**Your objective**
Repeat the records. Leave nothing out.

(Data excerpts)
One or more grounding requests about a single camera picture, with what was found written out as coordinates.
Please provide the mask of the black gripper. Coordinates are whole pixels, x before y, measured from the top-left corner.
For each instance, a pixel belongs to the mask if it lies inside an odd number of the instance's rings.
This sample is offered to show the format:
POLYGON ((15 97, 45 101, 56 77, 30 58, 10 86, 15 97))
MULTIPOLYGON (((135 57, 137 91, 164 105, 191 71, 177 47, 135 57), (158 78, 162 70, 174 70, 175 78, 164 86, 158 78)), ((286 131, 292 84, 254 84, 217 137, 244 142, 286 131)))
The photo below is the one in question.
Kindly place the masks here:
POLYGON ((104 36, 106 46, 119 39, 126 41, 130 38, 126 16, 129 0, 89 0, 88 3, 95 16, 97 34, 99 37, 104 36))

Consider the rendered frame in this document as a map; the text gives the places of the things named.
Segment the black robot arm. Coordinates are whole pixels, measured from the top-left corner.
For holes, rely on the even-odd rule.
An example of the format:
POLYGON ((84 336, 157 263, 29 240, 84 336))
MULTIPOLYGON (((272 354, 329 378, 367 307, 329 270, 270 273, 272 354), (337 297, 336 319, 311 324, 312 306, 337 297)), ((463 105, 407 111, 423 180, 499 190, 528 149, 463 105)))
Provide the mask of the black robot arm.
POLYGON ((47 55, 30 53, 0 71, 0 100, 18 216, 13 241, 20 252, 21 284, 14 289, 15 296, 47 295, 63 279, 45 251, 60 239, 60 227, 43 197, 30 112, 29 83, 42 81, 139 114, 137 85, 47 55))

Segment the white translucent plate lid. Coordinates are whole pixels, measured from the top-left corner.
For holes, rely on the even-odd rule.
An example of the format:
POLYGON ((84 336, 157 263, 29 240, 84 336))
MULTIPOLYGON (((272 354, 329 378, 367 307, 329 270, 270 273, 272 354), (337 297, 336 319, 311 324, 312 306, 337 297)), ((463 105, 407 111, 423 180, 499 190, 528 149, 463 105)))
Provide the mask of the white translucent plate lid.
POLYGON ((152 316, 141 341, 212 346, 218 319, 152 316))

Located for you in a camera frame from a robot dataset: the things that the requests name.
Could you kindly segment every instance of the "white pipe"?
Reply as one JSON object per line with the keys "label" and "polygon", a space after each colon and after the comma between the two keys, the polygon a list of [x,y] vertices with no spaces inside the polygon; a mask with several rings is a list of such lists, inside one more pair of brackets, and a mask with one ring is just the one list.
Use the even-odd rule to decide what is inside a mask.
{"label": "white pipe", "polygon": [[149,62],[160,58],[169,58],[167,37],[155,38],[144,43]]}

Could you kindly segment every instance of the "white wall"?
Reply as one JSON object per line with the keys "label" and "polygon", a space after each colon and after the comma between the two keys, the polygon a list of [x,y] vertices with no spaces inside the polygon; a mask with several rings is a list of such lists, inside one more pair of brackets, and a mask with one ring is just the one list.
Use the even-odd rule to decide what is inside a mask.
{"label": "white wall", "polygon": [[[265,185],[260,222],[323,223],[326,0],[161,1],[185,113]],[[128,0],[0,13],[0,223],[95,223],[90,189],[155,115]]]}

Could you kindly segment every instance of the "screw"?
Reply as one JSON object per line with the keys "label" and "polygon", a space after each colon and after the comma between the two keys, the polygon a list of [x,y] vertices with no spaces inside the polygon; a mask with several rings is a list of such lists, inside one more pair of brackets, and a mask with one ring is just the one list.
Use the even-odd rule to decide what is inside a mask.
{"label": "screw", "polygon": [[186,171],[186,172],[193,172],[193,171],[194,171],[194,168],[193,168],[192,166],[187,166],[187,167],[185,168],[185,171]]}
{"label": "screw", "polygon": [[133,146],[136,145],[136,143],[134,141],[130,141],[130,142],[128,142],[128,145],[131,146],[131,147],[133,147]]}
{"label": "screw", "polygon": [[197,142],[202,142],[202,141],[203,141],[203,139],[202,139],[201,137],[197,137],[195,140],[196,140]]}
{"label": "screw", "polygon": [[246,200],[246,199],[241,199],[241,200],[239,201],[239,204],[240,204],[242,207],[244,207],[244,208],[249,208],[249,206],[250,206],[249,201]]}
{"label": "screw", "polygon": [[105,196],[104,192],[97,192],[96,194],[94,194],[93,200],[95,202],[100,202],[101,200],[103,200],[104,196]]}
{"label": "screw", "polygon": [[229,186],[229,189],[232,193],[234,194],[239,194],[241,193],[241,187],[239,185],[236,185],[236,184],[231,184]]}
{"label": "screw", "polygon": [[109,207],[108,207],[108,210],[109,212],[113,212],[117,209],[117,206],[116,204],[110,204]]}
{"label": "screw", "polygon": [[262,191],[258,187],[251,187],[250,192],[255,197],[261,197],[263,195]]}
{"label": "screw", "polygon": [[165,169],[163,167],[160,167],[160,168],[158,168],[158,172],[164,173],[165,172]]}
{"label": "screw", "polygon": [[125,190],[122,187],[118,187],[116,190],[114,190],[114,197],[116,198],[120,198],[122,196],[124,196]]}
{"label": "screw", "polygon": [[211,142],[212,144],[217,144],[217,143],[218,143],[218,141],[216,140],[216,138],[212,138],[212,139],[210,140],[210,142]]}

**Written solution**
One or more grounding requests about a single camera picture, with what was found written out as coordinates.
Please provide the mask of the black gripper. Coordinates are whole pixels, x before y, measured from the top-left corner.
For each instance, a pixel belongs to the mask if it lies inside an odd number of the instance's rings.
This sample is offered to show the format:
POLYGON ((15 97, 45 101, 56 77, 30 58, 10 86, 15 97))
MULTIPOLYGON (((135 57, 137 91, 164 105, 191 71, 177 47, 135 57), (158 78, 162 70, 174 70, 175 78, 164 86, 158 78)), ((286 131, 292 84, 254 84, 217 137, 244 142, 286 131)))
The photo below is the one in question.
Kindly place the masks here:
POLYGON ((104 36, 106 46, 119 39, 126 41, 130 38, 126 16, 129 0, 89 0, 88 3, 95 16, 97 34, 99 37, 104 36))

Consider the rendered frame in this document as a map; the text gives the places of the things named.
Segment the black robot arm. Coordinates are whole pixels, measured from the top-left corner.
For holes, rely on the even-odd rule.
An example of the format:
POLYGON ((84 336, 157 263, 29 240, 84 336))
MULTIPOLYGON (((272 354, 329 378, 367 307, 329 270, 270 273, 272 354), (337 297, 336 319, 311 324, 312 306, 337 297)), ((463 105, 407 111, 423 180, 499 190, 528 149, 463 105)))
Provide the mask of the black robot arm.
POLYGON ((47 55, 30 53, 0 71, 0 100, 18 216, 13 241, 20 252, 21 284, 14 289, 15 296, 47 295, 63 279, 45 251, 60 239, 60 227, 43 197, 30 112, 29 83, 42 81, 139 114, 137 85, 47 55))

Segment the white translucent plate lid. Coordinates are whole pixels, measured from the top-left corner.
For holes, rely on the even-odd rule.
An example of the format:
POLYGON ((84 336, 157 263, 29 240, 84 336))
MULTIPOLYGON (((272 354, 329 378, 367 307, 329 270, 270 273, 272 354), (337 297, 336 319, 311 324, 312 306, 337 297)), ((463 105, 407 111, 423 180, 499 190, 528 149, 463 105)))
Provide the mask of the white translucent plate lid.
POLYGON ((152 316, 141 341, 212 346, 218 319, 152 316))

Located for you in a camera frame from a robot dataset: the things that the requests name.
Could you kindly segment every instance of the "white pipe"?
Reply as one JSON object per line with the keys "label" and "polygon", a space after each colon and after the comma between the two keys, the polygon a list of [x,y] vertices with no spaces inside the polygon; a mask with several rings is a list of such lists, inside one more pair of brackets, and a mask with one ring is just the one list.
Use the even-odd rule to decide what is inside a mask.
{"label": "white pipe", "polygon": [[149,62],[160,58],[169,58],[167,37],[155,38],[144,43]]}

Could you kindly segment every instance of the "white wall"?
Reply as one JSON object per line with the keys "label" and "polygon", a space after each colon and after the comma between the two keys, the polygon a list of [x,y] vertices with no spaces inside the polygon; a mask with several rings is a list of such lists, inside one more pair of brackets, and a mask with one ring is just the one list.
Use the even-odd rule to decide what is inside a mask.
{"label": "white wall", "polygon": [[[265,185],[260,222],[323,223],[326,0],[161,1],[185,113]],[[128,0],[0,13],[0,223],[95,223],[90,189],[155,115]]]}

Could you kindly segment every instance of the "screw"?
Reply as one JSON object per line with the keys "label" and "polygon", a space after each colon and after the comma between the two keys, the polygon a list of [x,y] vertices with no spaces inside the polygon; a mask with several rings is a list of such lists, inside one more pair of brackets, and a mask with one ring is just the one list.
Use the even-odd rule to decide what is inside a mask.
{"label": "screw", "polygon": [[186,171],[186,172],[193,172],[193,171],[194,171],[194,168],[193,168],[192,166],[187,166],[187,167],[185,168],[185,171]]}
{"label": "screw", "polygon": [[133,146],[136,145],[136,143],[134,141],[130,141],[130,142],[128,142],[128,145],[131,146],[131,147],[133,147]]}
{"label": "screw", "polygon": [[197,142],[202,142],[202,141],[203,141],[203,139],[202,139],[201,137],[197,137],[195,140],[196,140]]}
{"label": "screw", "polygon": [[246,200],[246,199],[241,199],[241,200],[239,201],[239,204],[240,204],[242,207],[244,207],[244,208],[249,208],[249,206],[250,206],[249,201]]}
{"label": "screw", "polygon": [[105,196],[104,192],[97,192],[96,194],[94,194],[93,200],[95,202],[100,202],[101,200],[103,200],[104,196]]}
{"label": "screw", "polygon": [[229,186],[229,189],[232,193],[234,194],[239,194],[241,193],[241,187],[239,185],[236,185],[236,184],[231,184]]}
{"label": "screw", "polygon": [[109,207],[108,207],[108,210],[109,212],[113,212],[117,209],[117,206],[116,204],[110,204]]}
{"label": "screw", "polygon": [[262,191],[258,187],[251,187],[250,192],[255,197],[261,197],[263,195]]}
{"label": "screw", "polygon": [[165,169],[163,167],[160,167],[160,168],[158,168],[158,172],[164,173],[165,172]]}
{"label": "screw", "polygon": [[125,190],[122,187],[118,187],[116,190],[114,190],[114,197],[116,198],[120,198],[122,196],[124,196]]}
{"label": "screw", "polygon": [[211,142],[212,144],[217,144],[217,143],[218,143],[218,141],[216,140],[216,138],[212,138],[212,139],[210,140],[210,142]]}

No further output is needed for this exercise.